(Stored items)
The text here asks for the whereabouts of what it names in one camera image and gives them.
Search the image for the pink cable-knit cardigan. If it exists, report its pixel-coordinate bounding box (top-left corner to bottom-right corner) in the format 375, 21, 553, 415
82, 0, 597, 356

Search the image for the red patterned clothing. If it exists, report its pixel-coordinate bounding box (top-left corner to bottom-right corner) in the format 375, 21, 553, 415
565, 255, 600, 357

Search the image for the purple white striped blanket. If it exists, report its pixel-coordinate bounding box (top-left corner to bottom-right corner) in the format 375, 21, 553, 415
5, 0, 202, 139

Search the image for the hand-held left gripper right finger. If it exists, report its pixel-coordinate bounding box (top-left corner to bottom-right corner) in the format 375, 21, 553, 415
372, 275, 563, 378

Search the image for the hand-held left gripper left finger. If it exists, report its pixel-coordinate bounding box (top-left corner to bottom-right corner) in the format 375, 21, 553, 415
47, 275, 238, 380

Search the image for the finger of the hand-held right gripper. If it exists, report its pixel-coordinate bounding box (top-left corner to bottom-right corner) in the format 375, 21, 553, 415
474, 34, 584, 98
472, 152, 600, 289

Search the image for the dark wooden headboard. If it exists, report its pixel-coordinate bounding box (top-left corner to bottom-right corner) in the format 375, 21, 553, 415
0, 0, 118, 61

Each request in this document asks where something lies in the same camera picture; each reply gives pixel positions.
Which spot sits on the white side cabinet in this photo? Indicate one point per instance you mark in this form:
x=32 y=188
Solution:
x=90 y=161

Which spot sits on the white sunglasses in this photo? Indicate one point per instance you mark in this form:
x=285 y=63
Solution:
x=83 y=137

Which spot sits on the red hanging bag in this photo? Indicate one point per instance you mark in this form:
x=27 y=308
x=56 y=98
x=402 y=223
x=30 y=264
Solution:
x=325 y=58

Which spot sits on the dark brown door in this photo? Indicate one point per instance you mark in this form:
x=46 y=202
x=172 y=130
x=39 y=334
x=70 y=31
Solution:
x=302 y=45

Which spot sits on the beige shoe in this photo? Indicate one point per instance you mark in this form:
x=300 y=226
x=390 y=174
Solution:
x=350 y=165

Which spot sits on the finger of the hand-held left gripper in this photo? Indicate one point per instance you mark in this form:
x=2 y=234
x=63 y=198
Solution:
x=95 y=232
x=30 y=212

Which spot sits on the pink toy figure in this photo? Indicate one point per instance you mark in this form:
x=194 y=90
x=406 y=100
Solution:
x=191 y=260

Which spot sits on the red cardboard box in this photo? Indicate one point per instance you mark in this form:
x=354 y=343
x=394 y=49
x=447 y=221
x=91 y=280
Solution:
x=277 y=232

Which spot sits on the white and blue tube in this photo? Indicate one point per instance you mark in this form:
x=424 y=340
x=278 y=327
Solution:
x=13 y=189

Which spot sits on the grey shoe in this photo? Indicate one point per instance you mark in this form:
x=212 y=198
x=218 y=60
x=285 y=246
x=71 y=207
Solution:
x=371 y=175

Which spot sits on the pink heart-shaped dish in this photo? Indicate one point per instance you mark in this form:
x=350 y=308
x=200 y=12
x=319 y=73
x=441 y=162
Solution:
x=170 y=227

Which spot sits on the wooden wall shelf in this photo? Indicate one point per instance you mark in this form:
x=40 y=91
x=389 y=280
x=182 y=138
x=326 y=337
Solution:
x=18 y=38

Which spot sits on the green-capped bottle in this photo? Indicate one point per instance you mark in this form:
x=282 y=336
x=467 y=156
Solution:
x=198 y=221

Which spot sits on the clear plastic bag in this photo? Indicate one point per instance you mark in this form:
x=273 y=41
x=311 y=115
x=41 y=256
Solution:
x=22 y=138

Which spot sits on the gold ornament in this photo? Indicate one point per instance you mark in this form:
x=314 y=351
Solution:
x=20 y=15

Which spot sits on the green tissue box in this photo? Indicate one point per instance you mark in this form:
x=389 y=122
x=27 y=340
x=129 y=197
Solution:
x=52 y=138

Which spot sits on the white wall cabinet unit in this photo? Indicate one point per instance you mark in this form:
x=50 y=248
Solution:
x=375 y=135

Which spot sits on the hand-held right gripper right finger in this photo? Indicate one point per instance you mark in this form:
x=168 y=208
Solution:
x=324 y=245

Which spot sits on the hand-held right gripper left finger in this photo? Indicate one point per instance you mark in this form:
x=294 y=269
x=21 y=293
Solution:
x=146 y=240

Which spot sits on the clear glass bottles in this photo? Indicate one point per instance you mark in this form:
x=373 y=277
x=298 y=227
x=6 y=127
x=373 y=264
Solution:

» **AIM OF THE EXERCISE**
Repeat exactly the lines from the one containing "Which spot sits on the hand-held right gripper right" through the last line of the records above, both included, and nothing else.

» **SOLUTION FOR THIS PROBLEM**
Which spot sits on the hand-held right gripper right finger in this photo? Indicate one point per instance you mark in this form:
x=168 y=208
Solution:
x=324 y=245

Which spot sits on the hand-held right gripper left finger in this photo? Indicate one point per instance you mark in this form:
x=294 y=269
x=21 y=293
Solution:
x=146 y=240

Which spot sits on the clear glass bottles in this photo? Indicate one point per instance you mark in this form:
x=373 y=277
x=298 y=227
x=6 y=127
x=373 y=264
Solution:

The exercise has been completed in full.